**Work to complete:**
The entire listing that follows must be repeated exactly, pictures excluded.

**Data block:**
━━━━━━━━━━━━━━━━
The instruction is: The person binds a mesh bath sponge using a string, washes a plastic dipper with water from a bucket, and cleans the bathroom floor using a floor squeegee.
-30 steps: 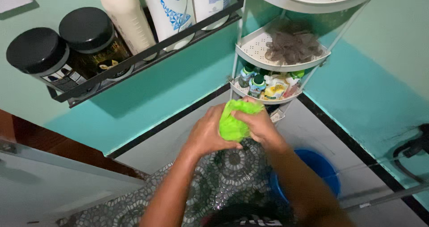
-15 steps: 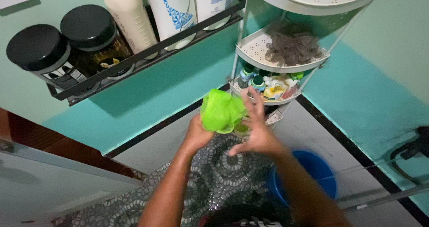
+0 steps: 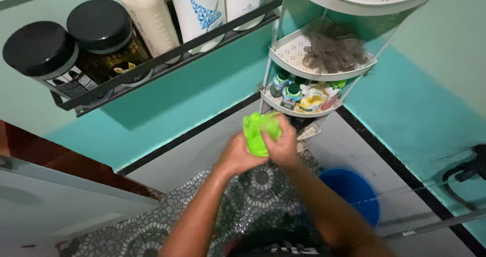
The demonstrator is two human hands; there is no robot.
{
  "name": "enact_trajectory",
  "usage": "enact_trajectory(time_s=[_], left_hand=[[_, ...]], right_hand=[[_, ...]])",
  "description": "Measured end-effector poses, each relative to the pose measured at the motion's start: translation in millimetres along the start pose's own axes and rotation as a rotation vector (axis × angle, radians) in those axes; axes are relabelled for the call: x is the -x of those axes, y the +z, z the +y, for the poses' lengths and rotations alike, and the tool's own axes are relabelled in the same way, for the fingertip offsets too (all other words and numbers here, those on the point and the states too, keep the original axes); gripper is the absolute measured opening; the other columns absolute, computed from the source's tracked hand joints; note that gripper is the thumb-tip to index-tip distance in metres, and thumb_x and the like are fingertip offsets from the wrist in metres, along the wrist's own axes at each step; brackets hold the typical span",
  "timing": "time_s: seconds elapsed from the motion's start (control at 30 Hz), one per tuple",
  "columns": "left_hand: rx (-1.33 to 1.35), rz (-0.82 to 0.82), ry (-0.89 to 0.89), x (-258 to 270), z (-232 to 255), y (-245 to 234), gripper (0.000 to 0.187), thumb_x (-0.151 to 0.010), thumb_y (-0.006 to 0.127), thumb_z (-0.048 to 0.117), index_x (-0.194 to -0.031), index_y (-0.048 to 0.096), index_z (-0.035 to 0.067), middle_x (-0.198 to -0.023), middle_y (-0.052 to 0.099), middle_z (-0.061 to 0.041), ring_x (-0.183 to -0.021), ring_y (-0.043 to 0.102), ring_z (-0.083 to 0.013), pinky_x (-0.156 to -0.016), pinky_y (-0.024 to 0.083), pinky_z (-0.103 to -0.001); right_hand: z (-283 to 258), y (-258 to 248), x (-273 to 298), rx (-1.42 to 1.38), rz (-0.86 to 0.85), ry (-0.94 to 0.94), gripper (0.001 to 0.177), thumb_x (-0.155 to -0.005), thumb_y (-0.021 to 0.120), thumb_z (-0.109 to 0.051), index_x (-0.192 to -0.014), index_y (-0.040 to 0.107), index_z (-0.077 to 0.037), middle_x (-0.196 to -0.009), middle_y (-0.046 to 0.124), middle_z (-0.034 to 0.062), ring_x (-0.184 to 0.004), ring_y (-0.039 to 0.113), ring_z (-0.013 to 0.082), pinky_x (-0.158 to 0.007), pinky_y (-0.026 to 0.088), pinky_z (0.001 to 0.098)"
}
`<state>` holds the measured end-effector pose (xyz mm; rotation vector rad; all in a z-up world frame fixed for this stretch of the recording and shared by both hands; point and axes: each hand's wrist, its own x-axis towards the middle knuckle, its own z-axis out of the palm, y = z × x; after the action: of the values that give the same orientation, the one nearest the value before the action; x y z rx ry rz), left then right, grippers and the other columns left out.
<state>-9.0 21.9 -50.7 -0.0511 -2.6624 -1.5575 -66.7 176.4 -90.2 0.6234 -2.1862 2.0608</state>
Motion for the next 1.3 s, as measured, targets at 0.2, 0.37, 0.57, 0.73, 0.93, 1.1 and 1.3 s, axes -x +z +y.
enact_trajectory(time_s=[0.2, 0.37, 0.57, 0.73, 0.93, 1.1, 1.3], left_hand=[[0.187, -0.115, -0.059, -11, -39, 7, 0.034, -0.082, 0.077, 0.028, -0.108, 0.074, 0.007, -0.099, 0.079, -0.015, -0.093, 0.076, -0.0262, -0.082, 0.058, -0.039], [0.331, -0.236, -0.117, -24, -65, -5, 0.034, -0.081, 0.075, 0.023, -0.113, 0.074, 0.010, -0.104, 0.079, -0.010, -0.093, 0.074, -0.0209, -0.085, 0.060, -0.038], [0.126, -0.510, -0.066, -24, -45, -31, 0.038, -0.078, 0.078, 0.024, -0.113, 0.072, 0.009, -0.102, 0.079, -0.008, -0.091, 0.074, -0.0173, -0.085, 0.057, -0.035], [0.092, -0.603, -0.002, -26, -42, -53, 0.036, -0.074, 0.084, 0.031, -0.099, 0.078, 0.006, -0.087, 0.080, -0.009, -0.077, 0.073, -0.0206, -0.078, 0.057, -0.037], [-0.190, -0.491, -0.091, -32, -50, -60, 0.041, -0.068, 0.081, 0.035, -0.097, 0.078, 0.007, -0.085, 0.078, -0.014, -0.077, 0.075, -0.0263, -0.074, 0.057, -0.039], [-0.330, -0.508, -0.008, -40, -52, -38, 0.045, -0.066, 0.086, 0.037, -0.098, 0.075, 0.007, -0.092, 0.074, -0.017, -0.082, 0.071, -0.0320, -0.075, 0.056, -0.043], [-0.364, -0.568, 0.118, -41, -34, -31, 0.040, -0.060, 0.084, 0.034, -0.090, 0.076, 0.009, -0.089, 0.076, -0.017, -0.081, 0.073, -0.0327, -0.076, 0.057, -0.042]], right_hand=[[-16, -13, -11, 0.261, -0.234, -0.291, 0.063, -0.089, 0.063, -0.001, -0.150, 0.066, -0.019, -0.142, 0.061, 0.0132, -0.140, 0.046, 0.0313, -0.126, 0.041, 0.0434], [-54, -21, -15, 0.394, -0.472, -0.465, 0.093, -0.061, 0.093, -0.044, -0.145, 0.057, -0.028, -0.159, -0.004, 0.0337, -0.147, 0.018, 0.0529, -0.120, 0.028, 0.0559], [-25, -24, -29, 0.497, -0.669, -0.388, 0.090, -0.059, 0.095, -0.043, -0.140, 0.063, -0.019, -0.154, 0.035, 0.0247, -0.146, 0.035, 0.0457, -0.120, 0.034, 0.0550], [-19, -44, -35, 0.356, -0.749, -0.087, 0.070, -0.075, 0.083, -0.036, -0.138, 0.066, -0.013, -0.145, 0.063, 0.0105, -0.137, 0.060, 0.0261, -0.116, 0.049, 0.0428], [-87, -59, -33, 0.680, -0.324, -0.417, 0.069, -0.067, 0.088, -0.037, -0.129, 0.070, -0.013, -0.143, 0.048, 0.0236, -0.135, 0.044, 0.0438, -0.111, 0.038, 0.0535], [-95, 2, -12, 1.007, -0.292, -0.946, 0.108, -0.053, 0.073, -0.080, -0.146, 0.044, -0.034, -0.145, 0.051, 0.0156, -0.132, 0.044, 0.0478, -0.101, 0.027, 0.0690], [-40, -12, -11, 0.180, -0.645, -0.416, 0.109, -0.078, 0.088, -0.039, -0.160, 0.026, -0.002, -0.150, 0.043, 0.0245, -0.132, 0.051, 0.0333, -0.106, 0.043, 0.0411]])
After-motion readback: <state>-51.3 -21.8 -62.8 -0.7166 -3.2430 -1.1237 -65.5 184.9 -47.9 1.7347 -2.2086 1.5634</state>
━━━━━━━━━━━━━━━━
**Result:**
The instruction is: The person binds a mesh bath sponge using a string, washes a plastic dipper with water from a bucket, and cleans the bathroom floor using a floor squeegee.
-30 steps: 
-15 steps: 
+0 steps: 
The demonstrator is two human hands; there is no robot.
{
  "name": "enact_trajectory",
  "usage": "enact_trajectory(time_s=[_], left_hand=[[_, ...]], right_hand=[[_, ...]])",
  "description": "Measured end-effector poses, each relative to the pose measured at the motion's start: translation in millimetres along the start pose's own axes and rotation as a rotation vector (axis × angle, radians) in those axes; axes are relabelled for the call: x is the -x of those axes, y the +z, z the +y, for the poses' lengths and rotations alike, and the tool's own axes are relabelled in the same way, for the fingertip offsets too (all other words and numbers here, those on the point and the states too, keep the original axes); gripper is the absolute measured opening; the other columns absolute, computed from the source's tracked hand joints; note that gripper is the thumb-tip to index-tip distance in metres, and thumb_x and the like are fingertip offsets from the wrist in metres, along the wrist's own axes at each step; brackets hold the typical span",
  "timing": "time_s: seconds elapsed from the motion's start (control at 30 Hz), one per tuple",
  "columns": "left_hand: rx (-1.33 to 1.35), rz (-0.82 to 0.82), ry (-0.89 to 0.89), x (-258 to 270), z (-232 to 255), y (-245 to 234), gripper (0.000 to 0.187), thumb_x (-0.151 to 0.010), thumb_y (-0.006 to 0.127), thumb_z (-0.048 to 0.117), index_x (-0.194 to -0.031), index_y (-0.048 to 0.096), index_z (-0.035 to 0.067), middle_x (-0.198 to -0.023), middle_y (-0.052 to 0.099), middle_z (-0.061 to 0.041), ring_x (-0.183 to -0.021), ring_y (-0.043 to 0.102), ring_z (-0.083 to 0.013), pinky_x (-0.156 to -0.016), pinky_y (-0.024 to 0.083), pinky_z (-0.103 to -0.001); right_hand: z (-283 to 258), y (-258 to 248), x (-273 to 298), rx (-1.42 to 1.38), rz (-0.86 to 0.85), ry (-0.94 to 0.94), gripper (0.001 to 0.177), thumb_x (-0.155 to -0.005), thumb_y (-0.021 to 0.120), thumb_z (-0.109 to 0.051), index_x (-0.192 to -0.014), index_y (-0.040 to 0.107), index_z (-0.077 to 0.037), middle_x (-0.196 to -0.009), middle_y (-0.046 to 0.124), middle_z (-0.034 to 0.062), ring_x (-0.184 to 0.004), ring_y (-0.039 to 0.113), ring_z (-0.013 to 0.082), pinky_x (-0.158 to 0.007), pinky_y (-0.026 to 0.088), pinky_z (0.001 to 0.098)"
}
`<state>` holds the measured end-effector pose (xyz mm; rotation vector rad; all in a z-up world frame fixed for this stretch of the recording and shared by both hands; point and axes: each hand's wrist, its own x-axis towards the middle knuckle, its own z-axis out of the palm, y = z × x; after the action: of the values that give the same orientation, the one nearest the value before the action; x y z rx ry rz), left then right, grippers and the other columns left out.
<state>-9.0 21.9 -50.7 -0.0511 -2.6624 -1.5575 -66.7 176.4 -90.2 0.6234 -2.1862 2.0608</state>
Motion for the next 1.3 s, as measured, targets at 0.2, 0.37, 0.57, 0.73, 0.93, 1.1 and 1.3 s, axes -x +z +y.
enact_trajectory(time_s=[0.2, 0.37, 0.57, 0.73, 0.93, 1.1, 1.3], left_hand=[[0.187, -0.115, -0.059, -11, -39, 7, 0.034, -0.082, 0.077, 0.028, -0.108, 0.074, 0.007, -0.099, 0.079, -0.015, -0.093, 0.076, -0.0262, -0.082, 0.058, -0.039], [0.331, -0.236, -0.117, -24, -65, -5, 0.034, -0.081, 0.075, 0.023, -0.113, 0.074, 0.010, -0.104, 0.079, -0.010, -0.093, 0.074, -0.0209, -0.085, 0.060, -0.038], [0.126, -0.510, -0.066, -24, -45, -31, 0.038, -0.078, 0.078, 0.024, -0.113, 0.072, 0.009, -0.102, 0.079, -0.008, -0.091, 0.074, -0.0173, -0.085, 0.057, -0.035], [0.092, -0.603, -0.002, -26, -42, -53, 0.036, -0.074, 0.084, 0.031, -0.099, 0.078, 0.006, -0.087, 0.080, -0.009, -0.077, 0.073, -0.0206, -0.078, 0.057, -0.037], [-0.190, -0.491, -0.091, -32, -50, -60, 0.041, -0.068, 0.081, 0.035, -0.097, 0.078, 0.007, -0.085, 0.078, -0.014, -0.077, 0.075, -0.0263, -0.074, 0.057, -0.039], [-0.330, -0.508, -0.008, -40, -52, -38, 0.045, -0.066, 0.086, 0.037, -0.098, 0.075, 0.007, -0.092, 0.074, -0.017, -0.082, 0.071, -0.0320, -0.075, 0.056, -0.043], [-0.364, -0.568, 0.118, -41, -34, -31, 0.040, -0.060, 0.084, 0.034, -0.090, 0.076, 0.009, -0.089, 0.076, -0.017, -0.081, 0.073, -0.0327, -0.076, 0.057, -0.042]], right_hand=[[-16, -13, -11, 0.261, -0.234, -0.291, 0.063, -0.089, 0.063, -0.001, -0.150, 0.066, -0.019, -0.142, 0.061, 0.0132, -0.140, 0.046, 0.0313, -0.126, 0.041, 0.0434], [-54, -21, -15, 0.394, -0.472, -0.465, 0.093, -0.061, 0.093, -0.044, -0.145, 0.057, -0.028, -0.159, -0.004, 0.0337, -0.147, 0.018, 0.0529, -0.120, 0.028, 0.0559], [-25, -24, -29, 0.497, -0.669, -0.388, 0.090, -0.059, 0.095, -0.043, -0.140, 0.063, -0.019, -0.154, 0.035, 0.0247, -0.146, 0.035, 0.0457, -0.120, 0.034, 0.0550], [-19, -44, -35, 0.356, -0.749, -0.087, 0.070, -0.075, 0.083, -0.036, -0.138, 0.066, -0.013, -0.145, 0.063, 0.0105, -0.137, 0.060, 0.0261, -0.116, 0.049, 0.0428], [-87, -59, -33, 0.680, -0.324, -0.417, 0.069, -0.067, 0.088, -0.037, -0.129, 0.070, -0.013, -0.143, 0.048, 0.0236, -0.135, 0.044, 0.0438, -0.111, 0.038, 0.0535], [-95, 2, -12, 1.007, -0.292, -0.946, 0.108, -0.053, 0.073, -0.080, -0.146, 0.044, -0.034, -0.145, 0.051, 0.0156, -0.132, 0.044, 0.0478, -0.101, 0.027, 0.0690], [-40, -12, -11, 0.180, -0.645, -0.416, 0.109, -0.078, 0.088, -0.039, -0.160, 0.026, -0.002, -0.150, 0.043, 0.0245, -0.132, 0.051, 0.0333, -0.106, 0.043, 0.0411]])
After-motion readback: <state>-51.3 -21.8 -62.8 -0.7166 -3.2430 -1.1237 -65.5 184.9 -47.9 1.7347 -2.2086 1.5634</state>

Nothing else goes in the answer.